5 Key Steps To Successfully Getting Your IoT Innovation From Prototype To Production
We’ve been thinking a lot about the stages that an IoT innovation goes through, from the lightbulb over the head moment through to hopefully mass deployment. At the risk of sounding like every Buzzfeed article you’ve ever read, we’ve grouped them into five steps, each presenting a set of challenges and considerations about IoT connectivity. The decisions you make at each point about connecting the ‘thing’ to the internet will intensify as you scale. We’ve summarized in the image below the 5 key stages of an IoT project and the IoT connectivity considerations (Wi-Fi, LoRa, Satellite, LTE, NB-IoT etc.) you’ll need to make along the way.
Every IoT project starts with an idea, not a purchase order for $100,000. Today, makers have never had it so good for quickly turning those concepts and ‘what-ifs’ into something real. In many cases, a Raspberry Pi or Arduino will do the job fine. Connectivity also isn’t a problem at this stage. You could even use a physical cable to link the sensor to the Dell Edge gateway, although Wi-Fi is the more likely option.
In my time in the industry, rapid prototyping has become easier and cheaper. It used to be very expensive and a big commitment to create early-stage proof-of-concept devices; now, you can get a< Chinese manufacturer to build in volumes of one. But once you bring the proof of concept from your lab to the field – whether that’s to an actual farm or to an investor meeting – can you really rely on the Wi-Fi signal? Depending on the environment, you might think cellular connectivity is your best option, so traditionally, many makers have you gone to their nearest mobile operator (many of whom we partner with) to buy a cheap SIM card.
Here’s where the questions start to come thick and fast, however. Once you have an idea of what you’re trying to build, will any of the connectivity options you adopted at the earlier stage still be with you as you refine your original idea? Will you be able to source SIMs reliably at higher volume? Will the cost model of buying retail SIMs work with a 500-unit-a-month deployment? This step is where you’ll encounter issues like security, authentication, or authorization on your connectivity. Can your chosen connectivity handle these issues reliably?
By design, IoT devices are constrained – that term has a specific meaning which implies limited processing power, storage and bandwidth. Where you plan to physically deploy will be a factor: if you aim to put a miniature computer on every streetlight, it isn’t practical to visit every one of them every Tuesday to install a patch. Or, if you fit a sensor in the road which is then embedded under concrete, you only have one time to get it right.
So, what type of connectivity are you going to embed in your service as you deploy it? This isn’t a trivial question. If you’re serious about building an IoT innovation to operate on a global scale, it makes sense to think about IoT connectivity from the very start. Otherwise, you’re stuck on the treadmill, continually solving the same problems over and over again as you progress through the five steps as outlined here. SIMs from the EU will not roam in Saudi Arabia, and a US SIM won’t necessarily work in France. In some of the biggest growth markets, Saudi Arabia, Turkey and Brazil, the governments don’t permit global or permanent roaming. We’ve seen similar restrictions in places like Cambodia, Indonesia and Myanmar. So if you want to ship your ‘thing’ all over the world, you’d better be sure at the idea, prototype and iterate stages, that you’ve built in connectivity that works for your global> application.

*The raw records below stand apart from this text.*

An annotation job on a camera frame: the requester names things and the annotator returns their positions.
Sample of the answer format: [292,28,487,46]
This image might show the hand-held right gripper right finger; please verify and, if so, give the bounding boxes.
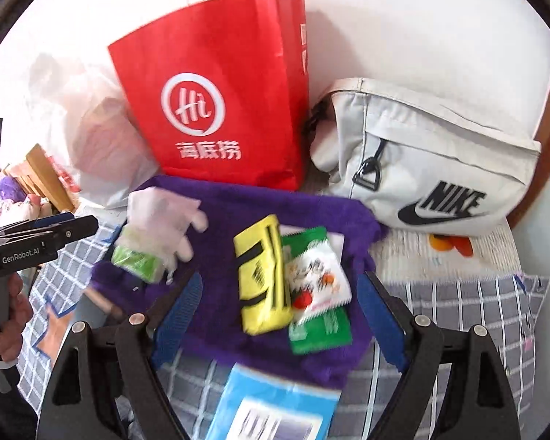
[357,270,520,440]

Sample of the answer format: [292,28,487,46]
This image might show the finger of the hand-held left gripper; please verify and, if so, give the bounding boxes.
[0,215,100,274]
[0,212,75,240]

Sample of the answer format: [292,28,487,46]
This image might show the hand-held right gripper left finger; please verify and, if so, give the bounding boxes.
[37,268,205,440]

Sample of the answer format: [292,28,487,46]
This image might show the green snack packet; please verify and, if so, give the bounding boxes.
[280,226,355,355]

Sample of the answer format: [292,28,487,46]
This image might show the white packet with persimmon print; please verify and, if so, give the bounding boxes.
[284,243,353,327]

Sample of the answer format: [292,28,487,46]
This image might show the green and white packet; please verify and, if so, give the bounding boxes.
[111,224,176,286]

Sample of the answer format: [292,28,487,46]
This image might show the yellow zip pouch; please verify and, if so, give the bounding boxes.
[233,214,295,336]

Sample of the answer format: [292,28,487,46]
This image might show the white glove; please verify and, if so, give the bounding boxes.
[126,187,210,272]

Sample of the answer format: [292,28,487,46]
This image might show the blue tissue pack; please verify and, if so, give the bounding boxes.
[205,362,342,440]

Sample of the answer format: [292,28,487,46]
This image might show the person's left hand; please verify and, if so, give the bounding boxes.
[0,273,34,364]

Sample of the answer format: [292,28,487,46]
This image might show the purple plush toy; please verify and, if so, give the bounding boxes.
[0,176,29,205]

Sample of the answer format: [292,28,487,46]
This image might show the red box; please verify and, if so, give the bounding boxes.
[46,156,81,194]

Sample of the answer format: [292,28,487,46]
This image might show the wooden headboard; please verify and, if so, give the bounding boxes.
[4,143,81,214]

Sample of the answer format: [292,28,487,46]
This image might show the white printed cloth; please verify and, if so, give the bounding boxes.
[371,222,524,286]

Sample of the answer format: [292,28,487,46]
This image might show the grey grid bedsheet with stars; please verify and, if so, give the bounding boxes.
[16,220,550,440]

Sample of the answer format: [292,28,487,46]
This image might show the white plastic bag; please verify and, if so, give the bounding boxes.
[27,52,162,210]

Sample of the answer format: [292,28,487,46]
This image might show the purple towel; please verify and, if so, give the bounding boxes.
[91,175,390,388]

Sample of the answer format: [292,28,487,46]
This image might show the grey waist bag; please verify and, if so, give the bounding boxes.
[305,77,543,238]

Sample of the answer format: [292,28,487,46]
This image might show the red paper bag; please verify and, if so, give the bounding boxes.
[107,0,311,192]

The assumption we’ve made all along is that connectivity is hard. Simply putting your devices on Wi-Fi doesn’t give you guaranteed service, besides the fact that connecting constrained, or low-power devices to the public internet is not a good idea. As we like to say at Asavie, there’s nothing quite as complicated or dangerous as simple connectivity.
Fortunately, technological advancements have come to our rescue yet again. In the old days, you had to pay in advance for technological capacity that you guessed you might need to use months from now. Cloud computing services like Salesforce.com and later, Amazon Web Services or Microsoft Azure completely upended that model, giving enterprise-class software tools to smaller companies, who only had to pay for what they used.
That same model now applies to connectivity, to let you link services and ‘things’ over the internet at industrial scale but at volumes of one (idea), so you can start small and then flex your network as you go through the subsequent steps (prototype, iterate, deploy and scale). Asavie PassBridge® enables the ‘declaration’ of an IoT network topology via an API. By applying software automation to what has previously been a collection of manual, bespoke steps, we offer a million-device network for a single bench device. The environment can be stood up, used and thrown away or stood up, used and scaled.
This network contains a single unified RADIUS server, policy router, and firewall engine: in short, all of the network components that need to be present. If you need to mix and match multiple different connectivity types, you’re not locked into a solution from one mobile operator, for example.